A PHYSIOLOGICALLY BASED NON-LINEAR MUSCLE ACTIVATION MODEL OF VARIABLE STIMULATION FREQUENCY RESPONSE

Gonzalo H. Otazu^*, Takashi Watanabe, Ryoko Futami and Nozomu Hoshimiya

Graduate School of Engineering, Tohoku University

Aramaki aza aoba 05, Aoba-ku, Sendai 980-8579, Japan

E-mail^*: gonzalo@hoshimiya.ecei.tohoku.ac.jp

 

ABSTRACT

Muscle fiber response to a train of variable- frequency pulses is complex and dependent on stimulation history.  This response includes the post-tetanic potentiation and catch-like effect. These phenomena have shown the potential to reduce the number of pulses necessary to achieve a certain force level.
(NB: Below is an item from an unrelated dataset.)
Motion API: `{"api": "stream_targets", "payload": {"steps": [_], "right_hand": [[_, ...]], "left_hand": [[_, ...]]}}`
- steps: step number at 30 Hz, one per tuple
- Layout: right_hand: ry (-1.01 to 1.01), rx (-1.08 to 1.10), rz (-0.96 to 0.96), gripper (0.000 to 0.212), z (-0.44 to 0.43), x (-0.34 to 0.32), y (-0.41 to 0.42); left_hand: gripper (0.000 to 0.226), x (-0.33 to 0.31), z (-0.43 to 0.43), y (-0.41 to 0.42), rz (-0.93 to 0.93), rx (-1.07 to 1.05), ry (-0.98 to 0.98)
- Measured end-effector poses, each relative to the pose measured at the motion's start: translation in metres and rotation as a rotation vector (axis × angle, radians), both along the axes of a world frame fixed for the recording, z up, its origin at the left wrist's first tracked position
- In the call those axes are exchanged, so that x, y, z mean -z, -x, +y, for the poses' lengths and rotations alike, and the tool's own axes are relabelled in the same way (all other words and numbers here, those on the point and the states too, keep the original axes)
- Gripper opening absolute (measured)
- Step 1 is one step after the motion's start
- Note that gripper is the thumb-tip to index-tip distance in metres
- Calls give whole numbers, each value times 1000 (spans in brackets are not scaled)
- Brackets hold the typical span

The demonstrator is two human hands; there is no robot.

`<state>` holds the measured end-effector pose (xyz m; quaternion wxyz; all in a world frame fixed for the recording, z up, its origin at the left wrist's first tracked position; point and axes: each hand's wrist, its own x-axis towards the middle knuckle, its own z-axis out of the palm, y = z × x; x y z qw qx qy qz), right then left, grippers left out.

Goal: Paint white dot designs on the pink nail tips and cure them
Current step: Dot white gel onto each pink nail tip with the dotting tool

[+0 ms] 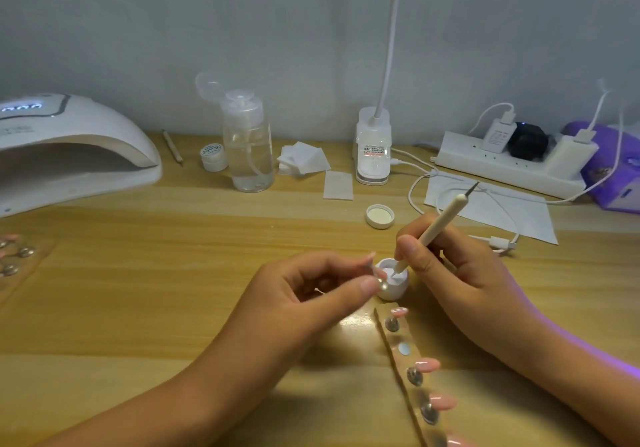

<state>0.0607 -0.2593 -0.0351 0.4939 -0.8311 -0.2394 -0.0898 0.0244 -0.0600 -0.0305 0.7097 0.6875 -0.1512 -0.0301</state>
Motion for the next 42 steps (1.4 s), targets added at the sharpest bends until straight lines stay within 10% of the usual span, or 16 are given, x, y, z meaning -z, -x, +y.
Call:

For better understanding of these phenomena, we built an activation model with emphasis on the calcium liberation from and re-sequestration into the sarcoplasmic reticulum, including Calcium Induced Calcium Release (CICR). The model had double stable equilibrium points in the calcium concentration. Changes from low to high equilibrium point could be produced by high frequency trains of pulses and would be accountable for the post tetanic potentiation. The performed computer simulations showed a change in the resting calcium concentration after a short train of high frequency pulses. Subsequent low frequency train of pulses produced increased force compared to the previous generated forces with the same low frequency stimulation. The model also showed a catch-like effect, as a long lasting increment of muscle force after the application of a single extra pulse. The simulated catch-like effect was mutually exclusive with the Post-Tetanic Potentiation.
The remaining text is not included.